Lun, 18/04/2016 - 08:53

Mi chiedo, se questo infame governo italiano, tenga aperte le frontiere, solamente per castigare gli italiani, oppure per rinforzare la mafie loro alleate.

killkoms

Lun, 18/04/2016 - 11:07

tanto varrebbe farlo anche noi!invece di andare a raccattare a mare,aggratis,gente che paga dei criminali per venire qui..!

GPapperini

Lun, 18/04/2016 - 13:07

Desidero informare i lettori che da quest'anno è stato introdotto, dal decreto flussi 2016, anche in Italia un "golden visa" similare a quelli su elencati. Il piano minimo di investimento previsto è di 500.000 € ed è anche necessario creare almeno 3 posti di lavoro.

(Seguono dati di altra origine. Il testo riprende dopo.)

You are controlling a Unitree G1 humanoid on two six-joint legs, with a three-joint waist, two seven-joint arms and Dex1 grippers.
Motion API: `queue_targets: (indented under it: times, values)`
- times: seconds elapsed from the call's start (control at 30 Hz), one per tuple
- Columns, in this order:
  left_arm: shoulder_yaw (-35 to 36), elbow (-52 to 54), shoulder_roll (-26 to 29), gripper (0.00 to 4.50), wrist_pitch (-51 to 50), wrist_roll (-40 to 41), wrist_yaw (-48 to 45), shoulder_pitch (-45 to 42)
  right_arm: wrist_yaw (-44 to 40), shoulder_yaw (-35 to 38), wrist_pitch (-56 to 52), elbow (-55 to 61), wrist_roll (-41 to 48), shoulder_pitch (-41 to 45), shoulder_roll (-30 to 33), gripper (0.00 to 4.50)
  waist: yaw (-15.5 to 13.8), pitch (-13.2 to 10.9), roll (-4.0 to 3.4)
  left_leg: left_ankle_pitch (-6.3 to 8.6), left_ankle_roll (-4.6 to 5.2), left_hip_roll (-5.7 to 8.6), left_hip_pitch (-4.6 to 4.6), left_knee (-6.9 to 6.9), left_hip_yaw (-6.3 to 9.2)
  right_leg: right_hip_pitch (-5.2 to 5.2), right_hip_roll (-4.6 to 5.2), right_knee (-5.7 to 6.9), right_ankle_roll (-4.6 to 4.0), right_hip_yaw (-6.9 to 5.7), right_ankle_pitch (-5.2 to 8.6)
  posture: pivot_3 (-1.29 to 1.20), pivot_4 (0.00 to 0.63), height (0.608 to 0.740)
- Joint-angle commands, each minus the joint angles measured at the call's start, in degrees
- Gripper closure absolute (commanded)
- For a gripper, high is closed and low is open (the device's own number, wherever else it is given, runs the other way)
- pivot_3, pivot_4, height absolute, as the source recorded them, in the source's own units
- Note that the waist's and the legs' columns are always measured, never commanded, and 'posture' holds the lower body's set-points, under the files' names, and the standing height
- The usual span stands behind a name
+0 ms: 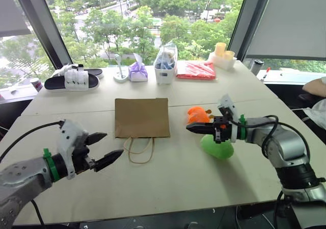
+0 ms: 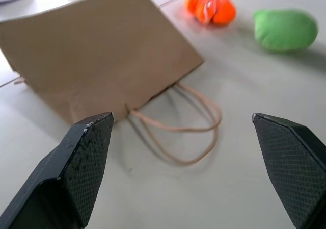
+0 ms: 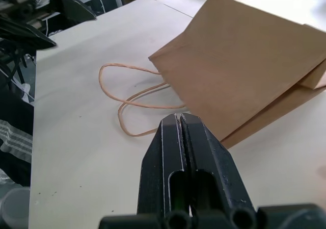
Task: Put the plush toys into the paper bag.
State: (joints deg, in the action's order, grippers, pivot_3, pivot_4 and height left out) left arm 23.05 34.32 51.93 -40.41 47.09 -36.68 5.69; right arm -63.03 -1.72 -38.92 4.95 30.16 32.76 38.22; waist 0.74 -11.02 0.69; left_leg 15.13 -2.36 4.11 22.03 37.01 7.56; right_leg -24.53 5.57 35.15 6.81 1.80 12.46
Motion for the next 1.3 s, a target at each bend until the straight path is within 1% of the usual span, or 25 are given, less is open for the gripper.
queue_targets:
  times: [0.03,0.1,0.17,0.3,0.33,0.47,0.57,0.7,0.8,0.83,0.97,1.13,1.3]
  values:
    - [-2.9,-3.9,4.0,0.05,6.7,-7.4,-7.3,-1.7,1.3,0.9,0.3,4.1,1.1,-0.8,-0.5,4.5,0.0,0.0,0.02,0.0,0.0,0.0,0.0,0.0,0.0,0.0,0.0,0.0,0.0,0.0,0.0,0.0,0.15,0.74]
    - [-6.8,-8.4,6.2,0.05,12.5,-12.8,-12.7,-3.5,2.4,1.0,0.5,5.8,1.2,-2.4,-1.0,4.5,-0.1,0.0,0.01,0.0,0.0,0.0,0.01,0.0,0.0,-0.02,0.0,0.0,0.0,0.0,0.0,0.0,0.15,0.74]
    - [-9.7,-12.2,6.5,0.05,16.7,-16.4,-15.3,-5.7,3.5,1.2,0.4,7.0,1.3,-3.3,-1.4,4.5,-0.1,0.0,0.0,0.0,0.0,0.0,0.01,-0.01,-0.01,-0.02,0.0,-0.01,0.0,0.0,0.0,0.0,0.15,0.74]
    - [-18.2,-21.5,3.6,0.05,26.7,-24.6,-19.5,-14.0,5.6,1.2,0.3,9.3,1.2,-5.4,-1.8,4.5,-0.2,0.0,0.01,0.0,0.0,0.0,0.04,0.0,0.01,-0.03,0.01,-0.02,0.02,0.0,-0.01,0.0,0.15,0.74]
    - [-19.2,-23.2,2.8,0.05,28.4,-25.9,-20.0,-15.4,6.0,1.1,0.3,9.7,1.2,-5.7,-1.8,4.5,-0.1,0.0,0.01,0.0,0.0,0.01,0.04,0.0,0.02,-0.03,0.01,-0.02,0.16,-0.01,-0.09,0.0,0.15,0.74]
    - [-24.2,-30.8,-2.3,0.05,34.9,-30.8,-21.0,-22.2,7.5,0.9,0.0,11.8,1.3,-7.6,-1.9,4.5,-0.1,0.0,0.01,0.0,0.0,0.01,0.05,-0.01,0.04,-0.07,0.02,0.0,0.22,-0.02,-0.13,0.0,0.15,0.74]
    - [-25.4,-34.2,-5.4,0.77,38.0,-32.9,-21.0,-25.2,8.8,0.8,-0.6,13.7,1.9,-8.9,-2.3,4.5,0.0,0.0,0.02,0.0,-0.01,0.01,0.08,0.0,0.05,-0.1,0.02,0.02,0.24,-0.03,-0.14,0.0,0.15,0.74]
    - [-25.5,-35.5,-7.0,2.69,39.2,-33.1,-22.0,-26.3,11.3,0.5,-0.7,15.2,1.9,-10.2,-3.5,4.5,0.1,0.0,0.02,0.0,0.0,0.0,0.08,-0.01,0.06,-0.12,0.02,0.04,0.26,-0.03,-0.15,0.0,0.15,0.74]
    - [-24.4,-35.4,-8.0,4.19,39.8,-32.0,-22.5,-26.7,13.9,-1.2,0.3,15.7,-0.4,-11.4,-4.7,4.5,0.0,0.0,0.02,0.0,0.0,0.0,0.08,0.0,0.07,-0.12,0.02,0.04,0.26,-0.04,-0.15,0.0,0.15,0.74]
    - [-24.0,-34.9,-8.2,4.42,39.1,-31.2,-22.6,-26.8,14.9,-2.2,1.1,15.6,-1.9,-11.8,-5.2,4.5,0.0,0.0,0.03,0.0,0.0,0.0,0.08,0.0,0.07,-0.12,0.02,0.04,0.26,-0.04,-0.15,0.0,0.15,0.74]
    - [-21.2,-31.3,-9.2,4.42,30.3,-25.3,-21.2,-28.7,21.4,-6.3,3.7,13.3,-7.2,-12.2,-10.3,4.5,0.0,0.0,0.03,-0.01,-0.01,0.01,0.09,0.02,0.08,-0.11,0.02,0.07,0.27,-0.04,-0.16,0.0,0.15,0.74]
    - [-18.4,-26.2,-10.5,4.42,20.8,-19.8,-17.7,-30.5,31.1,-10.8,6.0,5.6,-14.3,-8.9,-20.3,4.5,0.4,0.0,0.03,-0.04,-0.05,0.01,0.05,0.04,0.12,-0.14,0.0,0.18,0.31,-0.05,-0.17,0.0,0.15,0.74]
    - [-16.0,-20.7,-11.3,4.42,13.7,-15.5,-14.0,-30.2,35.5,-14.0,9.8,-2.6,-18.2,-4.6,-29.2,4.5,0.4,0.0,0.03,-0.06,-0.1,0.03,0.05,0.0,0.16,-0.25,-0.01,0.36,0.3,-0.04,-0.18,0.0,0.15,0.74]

Era una misura attesa da tempo, già inserita nel pacchetto "Destinazione Italia" del 2013 come misura utile per attirare non solo capitali, ma anche "risorse umane qualificate che possano elevare il livello innovativo dell‟economia italiana". Mi occupo ormai da 30 anni di visti per lavoratori autonomi qualificati e ne ho seguito l'evoluzione in questi decenni, dai tempi in cui era legata all'esistenza della "condizione di reciprocità" alla considerazione dell'"interesse per l'economia nazionale".

angelovf

Gio, 18/08/2016 - 12:02

Se Malta da la cittadinanza e la che devono restare a Malta, oppure farla uscire dall'Europa, questi sono commerci schifosi che nessuno stato deve fargliela passare liscia, Malta non serve a nessuno, è solo interessata ai suoi affari, mentre ci sono persone che devono aspettare lunghi anni e una condotta eccepire per conquistare la cittadinanza, questa sono cose che hanno del ingredibbile.